---------- DATASET

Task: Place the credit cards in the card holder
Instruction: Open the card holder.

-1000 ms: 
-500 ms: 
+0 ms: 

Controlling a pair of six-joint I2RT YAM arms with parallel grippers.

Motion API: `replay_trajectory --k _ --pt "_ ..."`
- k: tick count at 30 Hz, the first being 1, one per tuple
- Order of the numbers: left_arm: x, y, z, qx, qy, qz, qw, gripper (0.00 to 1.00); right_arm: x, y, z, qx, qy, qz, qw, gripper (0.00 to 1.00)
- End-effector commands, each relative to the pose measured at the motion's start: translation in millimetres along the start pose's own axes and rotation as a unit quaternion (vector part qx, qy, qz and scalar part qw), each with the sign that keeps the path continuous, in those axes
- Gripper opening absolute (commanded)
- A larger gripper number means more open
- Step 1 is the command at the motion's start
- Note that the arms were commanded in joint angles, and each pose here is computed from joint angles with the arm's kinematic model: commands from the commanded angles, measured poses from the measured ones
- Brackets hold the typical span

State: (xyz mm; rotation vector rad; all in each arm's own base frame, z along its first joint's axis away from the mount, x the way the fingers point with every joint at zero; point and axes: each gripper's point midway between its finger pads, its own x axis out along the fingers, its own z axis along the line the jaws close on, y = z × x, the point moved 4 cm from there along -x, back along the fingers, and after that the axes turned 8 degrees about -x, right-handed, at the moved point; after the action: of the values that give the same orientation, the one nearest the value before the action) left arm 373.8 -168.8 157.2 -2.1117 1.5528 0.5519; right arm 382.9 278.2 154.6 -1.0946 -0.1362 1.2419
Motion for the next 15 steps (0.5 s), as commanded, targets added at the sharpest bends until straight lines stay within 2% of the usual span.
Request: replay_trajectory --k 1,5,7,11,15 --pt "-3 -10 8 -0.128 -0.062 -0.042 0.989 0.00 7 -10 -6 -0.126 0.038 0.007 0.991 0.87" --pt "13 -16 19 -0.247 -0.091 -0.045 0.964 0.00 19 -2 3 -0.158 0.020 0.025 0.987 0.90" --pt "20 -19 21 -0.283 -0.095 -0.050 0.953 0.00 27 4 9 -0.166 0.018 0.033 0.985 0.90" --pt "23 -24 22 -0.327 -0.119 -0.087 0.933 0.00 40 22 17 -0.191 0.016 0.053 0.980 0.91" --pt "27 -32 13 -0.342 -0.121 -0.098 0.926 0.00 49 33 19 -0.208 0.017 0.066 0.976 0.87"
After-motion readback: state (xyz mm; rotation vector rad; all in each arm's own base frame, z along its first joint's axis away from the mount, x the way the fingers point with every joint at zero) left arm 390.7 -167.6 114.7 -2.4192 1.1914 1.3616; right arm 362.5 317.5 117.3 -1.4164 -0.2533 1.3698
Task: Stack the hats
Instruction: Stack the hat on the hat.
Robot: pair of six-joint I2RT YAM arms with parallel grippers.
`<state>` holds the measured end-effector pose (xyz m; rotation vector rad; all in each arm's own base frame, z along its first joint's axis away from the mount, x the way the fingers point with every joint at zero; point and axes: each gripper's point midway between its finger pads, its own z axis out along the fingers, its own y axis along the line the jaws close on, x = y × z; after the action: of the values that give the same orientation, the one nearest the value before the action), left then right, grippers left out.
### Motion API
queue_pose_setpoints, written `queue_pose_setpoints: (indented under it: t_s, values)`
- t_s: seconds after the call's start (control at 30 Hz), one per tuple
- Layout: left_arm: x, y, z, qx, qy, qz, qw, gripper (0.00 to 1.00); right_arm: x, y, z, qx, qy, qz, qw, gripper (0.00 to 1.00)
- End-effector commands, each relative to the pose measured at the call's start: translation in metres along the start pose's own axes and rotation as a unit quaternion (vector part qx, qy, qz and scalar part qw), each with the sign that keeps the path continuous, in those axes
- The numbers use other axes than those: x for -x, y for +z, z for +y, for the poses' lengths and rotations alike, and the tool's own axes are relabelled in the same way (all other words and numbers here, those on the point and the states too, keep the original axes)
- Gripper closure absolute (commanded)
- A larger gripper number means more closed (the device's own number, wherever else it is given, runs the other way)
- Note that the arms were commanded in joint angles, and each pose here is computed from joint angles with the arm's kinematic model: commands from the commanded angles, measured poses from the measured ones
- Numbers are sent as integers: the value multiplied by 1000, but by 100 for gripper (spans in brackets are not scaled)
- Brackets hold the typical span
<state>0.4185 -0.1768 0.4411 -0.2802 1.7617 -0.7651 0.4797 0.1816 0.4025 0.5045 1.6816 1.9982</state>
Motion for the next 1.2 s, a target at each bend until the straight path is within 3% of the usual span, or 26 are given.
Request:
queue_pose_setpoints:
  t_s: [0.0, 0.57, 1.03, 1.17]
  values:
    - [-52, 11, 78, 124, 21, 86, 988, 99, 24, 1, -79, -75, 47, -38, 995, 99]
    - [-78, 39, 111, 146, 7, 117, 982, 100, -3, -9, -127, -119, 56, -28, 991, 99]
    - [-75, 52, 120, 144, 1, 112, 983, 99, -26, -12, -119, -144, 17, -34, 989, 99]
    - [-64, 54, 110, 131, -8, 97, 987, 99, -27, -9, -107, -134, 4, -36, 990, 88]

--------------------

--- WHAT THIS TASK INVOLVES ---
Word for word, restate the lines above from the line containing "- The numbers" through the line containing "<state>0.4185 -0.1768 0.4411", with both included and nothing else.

--- WRITTEN RESPONSE ---
- The numbers use other axes than those: x for -x, y for +z, z for +y, for the poses' lengths and rotations alike, and the tool's own axes are relabelled in the same way (all other words and numbers here, those on the point and the states too, keep the original axes)
- Gripper closure absolute (commanded)
- A larger gripper number means more closed (the device's own number, wherever else it is given, runs the other way)
- Note that the arms were commanded in joint angles, and each pose here is computed from joint angles with the arm's kinematic model: commands from the commanded angles, measured poses from the measured ones
- Numbers are sent as integers: the value multiplied by 1000, but by 100 for gripper (spans in brackets are not scaled)
- Brackets hold the typical span
<state>0.4185 -0.1768 0.4411 -0.2802 1.7617 -0.7651 0.4797 0.1816 0.4025 0.5045 1.6816 1.9982</state>

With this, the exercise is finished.